WHAT NEEDS TO BE DONE:
Bring together copies of the lines in the data below that contain the word "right".

SUPPLIED DATA:
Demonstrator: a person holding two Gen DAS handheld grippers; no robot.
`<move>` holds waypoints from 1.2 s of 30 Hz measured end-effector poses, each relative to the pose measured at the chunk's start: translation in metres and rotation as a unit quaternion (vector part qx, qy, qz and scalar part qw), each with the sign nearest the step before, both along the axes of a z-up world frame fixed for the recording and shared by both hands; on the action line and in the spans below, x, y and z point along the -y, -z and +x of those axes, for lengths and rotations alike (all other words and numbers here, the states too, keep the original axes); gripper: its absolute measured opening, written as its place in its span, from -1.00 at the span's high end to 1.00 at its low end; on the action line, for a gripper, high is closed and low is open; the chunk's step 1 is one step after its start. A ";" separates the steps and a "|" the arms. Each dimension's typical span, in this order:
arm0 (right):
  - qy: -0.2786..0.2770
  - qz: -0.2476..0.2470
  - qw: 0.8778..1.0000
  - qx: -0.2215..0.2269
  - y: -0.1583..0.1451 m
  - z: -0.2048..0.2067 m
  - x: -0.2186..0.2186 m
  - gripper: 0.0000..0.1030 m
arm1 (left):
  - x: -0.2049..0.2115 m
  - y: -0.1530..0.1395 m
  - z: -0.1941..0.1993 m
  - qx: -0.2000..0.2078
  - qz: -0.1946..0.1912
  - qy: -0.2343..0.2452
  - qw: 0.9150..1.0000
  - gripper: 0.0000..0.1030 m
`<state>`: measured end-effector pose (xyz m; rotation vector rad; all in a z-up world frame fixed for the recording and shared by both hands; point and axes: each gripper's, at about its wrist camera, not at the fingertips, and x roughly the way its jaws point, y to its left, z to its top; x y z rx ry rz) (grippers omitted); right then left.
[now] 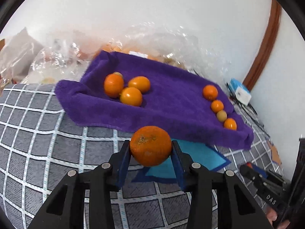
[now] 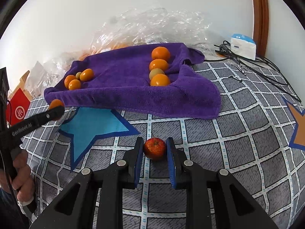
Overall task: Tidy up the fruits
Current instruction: 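Carry the red fruit and the orange in both grippers over the purple towel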
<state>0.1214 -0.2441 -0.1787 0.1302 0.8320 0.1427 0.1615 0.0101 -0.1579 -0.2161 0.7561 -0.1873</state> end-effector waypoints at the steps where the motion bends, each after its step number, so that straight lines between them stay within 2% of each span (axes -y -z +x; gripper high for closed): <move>1: 0.000 0.001 1.000 0.001 0.000 0.000 0.001 0.53 | -0.001 0.000 0.000 0.004 0.000 -0.005 1.000 0.23; 6: 0.006 0.010 1.000 0.006 -0.001 -0.002 0.005 0.53 | -0.007 -0.004 -0.004 0.026 0.003 -0.032 0.999 0.23; 13: 0.007 0.006 1.000 0.016 -0.004 -0.005 0.004 0.53 | -0.013 -0.014 -0.010 0.057 -0.003 -0.041 0.997 0.23; 19: 0.007 0.015 1.000 0.018 -0.009 -0.013 0.005 0.53 | -0.021 -0.019 -0.014 0.067 -0.021 -0.045 0.997 0.24; 22: 0.010 0.009 1.000 0.026 -0.020 -0.014 0.005 0.53 | -0.027 -0.026 -0.017 0.078 -0.020 -0.064 0.995 0.24; 28: 0.010 -0.016 0.998 0.052 -0.054 -0.004 0.005 0.53 | -0.037 -0.050 -0.018 0.080 -0.009 -0.064 0.995 0.24; 33: 0.006 -0.020 0.998 0.067 -0.077 0.019 0.004 0.53 | -0.043 -0.080 -0.012 0.076 0.016 -0.063 0.995 0.24; 36: 0.002 -0.015 0.997 0.073 -0.086 0.036 0.002 0.53 | -0.050 -0.095 -0.006 0.076 0.010 -0.061 0.995 0.23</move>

WORKED SOLUTION:
arm0 (right):
`<state>`: measured end-effector pose (xyz m; rotation vector rad; all in a z-up world frame fixed for the recording and shared by both hands; point and axes: each gripper's, at about its wrist camera, not at the fingertips, and x roughly the way its jaws point, y to its left, z to its top; x y z rx ry rz) (grippers omitted); right then left.

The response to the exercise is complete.